Бессонов взглянул на нее пристально. Глаза ее слегка косили, рот слабо усмехался, на висках выступили капельки пота. И вдруг он почувствовал жадность к этой здоровой близорукой девушке, взял ее большую и горячую руку, лежавшую на столе, и сказал:
— Или уходите сейчас же… Или молчите… Едем. Так нужно…
Елизавета Киевна только вздохнула коротко, щеки ее побледнели. Она не чувствовала, как поднялась, как взяла Бессонова под руку, как они прошли между столиками…
…Они подъехали к загородной гостинице. Заспанный половой повел их подлинному коридору в единственный оставшийся незанятым номер. Это была низкая комната с красными обоями, в трещинах и пятнах.

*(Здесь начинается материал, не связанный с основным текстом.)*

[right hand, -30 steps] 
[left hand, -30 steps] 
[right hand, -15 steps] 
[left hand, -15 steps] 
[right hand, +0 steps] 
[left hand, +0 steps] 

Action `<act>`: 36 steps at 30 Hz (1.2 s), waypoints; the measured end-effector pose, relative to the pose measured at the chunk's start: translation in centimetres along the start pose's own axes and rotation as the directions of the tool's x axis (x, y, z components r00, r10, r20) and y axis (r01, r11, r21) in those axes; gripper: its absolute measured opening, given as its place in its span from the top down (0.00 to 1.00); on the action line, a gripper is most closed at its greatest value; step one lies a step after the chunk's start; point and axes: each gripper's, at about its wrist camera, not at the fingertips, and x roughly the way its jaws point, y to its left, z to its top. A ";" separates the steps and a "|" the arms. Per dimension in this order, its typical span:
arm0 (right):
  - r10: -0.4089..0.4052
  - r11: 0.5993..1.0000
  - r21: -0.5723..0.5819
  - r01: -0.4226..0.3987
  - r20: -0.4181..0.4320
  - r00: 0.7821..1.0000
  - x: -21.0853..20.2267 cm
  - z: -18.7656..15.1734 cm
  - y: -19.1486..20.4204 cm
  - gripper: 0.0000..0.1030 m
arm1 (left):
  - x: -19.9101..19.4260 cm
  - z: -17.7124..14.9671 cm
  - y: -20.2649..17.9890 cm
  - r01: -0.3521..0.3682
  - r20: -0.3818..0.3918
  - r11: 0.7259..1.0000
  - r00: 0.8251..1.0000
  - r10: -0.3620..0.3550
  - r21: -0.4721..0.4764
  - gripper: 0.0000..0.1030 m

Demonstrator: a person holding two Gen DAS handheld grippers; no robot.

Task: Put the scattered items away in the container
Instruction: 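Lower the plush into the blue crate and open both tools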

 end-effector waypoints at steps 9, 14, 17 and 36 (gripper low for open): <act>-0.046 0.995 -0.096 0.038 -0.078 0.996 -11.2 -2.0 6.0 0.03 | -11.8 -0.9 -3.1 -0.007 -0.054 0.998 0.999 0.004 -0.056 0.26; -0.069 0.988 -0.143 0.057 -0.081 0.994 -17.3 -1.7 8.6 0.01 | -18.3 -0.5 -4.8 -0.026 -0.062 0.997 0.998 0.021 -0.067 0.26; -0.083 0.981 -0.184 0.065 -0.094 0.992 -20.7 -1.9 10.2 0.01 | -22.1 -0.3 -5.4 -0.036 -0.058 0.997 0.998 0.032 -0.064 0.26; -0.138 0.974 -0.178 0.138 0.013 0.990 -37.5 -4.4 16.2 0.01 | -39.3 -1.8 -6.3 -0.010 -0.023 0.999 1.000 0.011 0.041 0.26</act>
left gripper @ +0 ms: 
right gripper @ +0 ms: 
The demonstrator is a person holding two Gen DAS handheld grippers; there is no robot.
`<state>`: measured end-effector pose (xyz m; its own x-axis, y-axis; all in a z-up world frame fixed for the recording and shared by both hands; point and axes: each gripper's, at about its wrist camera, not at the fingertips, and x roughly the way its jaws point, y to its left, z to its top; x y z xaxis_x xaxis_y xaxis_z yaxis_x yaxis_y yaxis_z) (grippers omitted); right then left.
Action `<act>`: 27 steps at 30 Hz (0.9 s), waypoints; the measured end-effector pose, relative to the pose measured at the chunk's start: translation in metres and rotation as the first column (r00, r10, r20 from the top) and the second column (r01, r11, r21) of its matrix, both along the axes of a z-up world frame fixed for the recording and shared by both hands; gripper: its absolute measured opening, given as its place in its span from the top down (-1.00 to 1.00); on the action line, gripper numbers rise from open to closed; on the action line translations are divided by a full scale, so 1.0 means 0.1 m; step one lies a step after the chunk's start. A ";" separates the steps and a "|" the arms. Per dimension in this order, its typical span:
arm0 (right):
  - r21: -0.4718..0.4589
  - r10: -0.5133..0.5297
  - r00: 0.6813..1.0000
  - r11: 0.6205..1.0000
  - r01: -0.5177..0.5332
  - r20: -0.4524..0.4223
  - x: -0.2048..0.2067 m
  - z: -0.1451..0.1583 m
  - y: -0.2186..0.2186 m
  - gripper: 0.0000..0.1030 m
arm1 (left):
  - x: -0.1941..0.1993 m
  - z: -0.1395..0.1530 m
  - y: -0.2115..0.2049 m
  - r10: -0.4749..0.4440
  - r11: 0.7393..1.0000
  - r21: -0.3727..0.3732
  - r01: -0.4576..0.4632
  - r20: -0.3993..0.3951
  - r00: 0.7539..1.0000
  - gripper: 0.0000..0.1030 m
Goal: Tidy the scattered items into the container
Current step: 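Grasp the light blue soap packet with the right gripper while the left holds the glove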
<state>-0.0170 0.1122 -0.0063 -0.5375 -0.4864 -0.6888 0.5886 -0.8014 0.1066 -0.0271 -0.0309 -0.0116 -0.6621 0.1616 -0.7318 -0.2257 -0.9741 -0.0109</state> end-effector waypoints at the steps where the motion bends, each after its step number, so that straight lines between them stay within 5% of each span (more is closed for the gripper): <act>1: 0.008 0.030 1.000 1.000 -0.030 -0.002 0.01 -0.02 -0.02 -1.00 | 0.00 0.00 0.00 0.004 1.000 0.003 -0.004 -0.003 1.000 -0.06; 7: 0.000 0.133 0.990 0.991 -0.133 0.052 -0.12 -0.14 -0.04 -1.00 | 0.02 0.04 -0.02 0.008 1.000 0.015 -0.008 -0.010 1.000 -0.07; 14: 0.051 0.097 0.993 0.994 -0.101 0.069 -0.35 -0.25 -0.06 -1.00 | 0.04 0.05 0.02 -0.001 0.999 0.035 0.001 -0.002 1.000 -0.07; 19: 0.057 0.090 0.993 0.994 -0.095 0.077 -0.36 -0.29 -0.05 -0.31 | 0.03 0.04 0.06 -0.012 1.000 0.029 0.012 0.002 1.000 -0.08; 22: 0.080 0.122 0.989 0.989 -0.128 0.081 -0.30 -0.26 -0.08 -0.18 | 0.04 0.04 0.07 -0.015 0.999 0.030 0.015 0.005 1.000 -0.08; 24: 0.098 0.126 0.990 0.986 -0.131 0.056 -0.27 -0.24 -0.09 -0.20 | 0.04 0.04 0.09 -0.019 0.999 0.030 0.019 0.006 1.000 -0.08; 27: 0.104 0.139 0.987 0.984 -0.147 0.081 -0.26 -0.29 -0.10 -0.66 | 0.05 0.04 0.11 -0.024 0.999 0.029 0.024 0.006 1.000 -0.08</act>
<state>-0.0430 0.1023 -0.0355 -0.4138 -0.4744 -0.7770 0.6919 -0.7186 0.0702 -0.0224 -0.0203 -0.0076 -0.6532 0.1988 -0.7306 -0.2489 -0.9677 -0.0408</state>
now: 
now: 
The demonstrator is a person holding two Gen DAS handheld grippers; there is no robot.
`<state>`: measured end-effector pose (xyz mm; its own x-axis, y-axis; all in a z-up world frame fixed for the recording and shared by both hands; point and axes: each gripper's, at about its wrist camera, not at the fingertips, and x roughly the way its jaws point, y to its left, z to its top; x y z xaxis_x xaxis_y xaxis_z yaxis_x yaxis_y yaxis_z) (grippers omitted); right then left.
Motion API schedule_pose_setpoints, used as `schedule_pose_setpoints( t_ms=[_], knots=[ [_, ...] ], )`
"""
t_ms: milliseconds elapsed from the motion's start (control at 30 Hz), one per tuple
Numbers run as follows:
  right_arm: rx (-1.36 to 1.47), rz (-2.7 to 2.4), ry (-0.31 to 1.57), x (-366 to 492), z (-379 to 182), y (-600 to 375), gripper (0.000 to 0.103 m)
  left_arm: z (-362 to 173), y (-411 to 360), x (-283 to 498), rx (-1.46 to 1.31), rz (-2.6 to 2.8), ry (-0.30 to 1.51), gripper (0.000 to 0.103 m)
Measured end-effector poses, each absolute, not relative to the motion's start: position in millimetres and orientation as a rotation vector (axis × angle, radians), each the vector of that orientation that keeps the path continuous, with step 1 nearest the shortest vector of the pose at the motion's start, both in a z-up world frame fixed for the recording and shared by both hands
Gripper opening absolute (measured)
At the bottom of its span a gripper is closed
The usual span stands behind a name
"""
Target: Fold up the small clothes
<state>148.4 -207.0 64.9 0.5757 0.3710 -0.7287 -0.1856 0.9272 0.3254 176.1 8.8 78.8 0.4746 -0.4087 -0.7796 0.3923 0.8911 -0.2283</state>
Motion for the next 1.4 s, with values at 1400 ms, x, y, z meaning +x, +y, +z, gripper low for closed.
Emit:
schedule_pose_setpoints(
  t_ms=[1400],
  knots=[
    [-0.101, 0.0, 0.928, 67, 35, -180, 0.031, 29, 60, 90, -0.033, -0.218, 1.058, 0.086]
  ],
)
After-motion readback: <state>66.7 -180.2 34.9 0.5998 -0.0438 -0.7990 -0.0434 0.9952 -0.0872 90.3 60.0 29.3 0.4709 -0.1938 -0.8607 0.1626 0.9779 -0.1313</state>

У стены под выцветшим балдахином стояла большая кровать, в ногах ее — жестяной рукомойник. Пахло непроветренной сыростью и табачным перегаром. Елизавета Киевна, стоя в дверях, спросила чуть слышно:
— Зачем вы привезли меня сюда?
— Нет, нет, здесь вам будет хорошо, — поспешно ответил Бессонов.
Он снял с нее пальто и шляпу и положил на сломанное креслице.
Половой принес бутылку шампанского, мелких яблок и кисть винограда с пробковыми опилками, заглянул в рукомойник и скрылся все так же хмуро.
Бессонов спросил:
— Вина хотите?
— Да, хочу.
Она села на диван, он опустился у ее ног на коврик и проговорил в раздумье:
— У вас страшные глаза: дикие и кроткие. Русские глаза. Вы любите меня?
Тогда она опять растерялась, но сейчас же подумала: «Нет. Это и есть безумие». Взяла из его рук стакан, полный вина, и выпила, и сейчас же голова медленно закружилась, словно опрокидываясь.
— Я вас боюсь и, должно быть, возненавижу, — сказала Елизавета Киевна, прислушиваясь, как словно издалека звучат ее и не ее слова. — Не смотрите так па меня, мне стыдно.
Она громко засмеялась, все тело се задрожало от смеха, и в руках расплескалось вино из стакана. Бессонов опустил ей в колени лицо.
— Любите меня… Умоляю, любите меня, — проговорил он отчаянным голосом, словно в ней было сейчас все его спасение. — Мне тяжело… Мне страшно… Мне страшно одному… Любите, любите меня…
Елизавета Киевна положила руку ему на голову, закрыла глаза.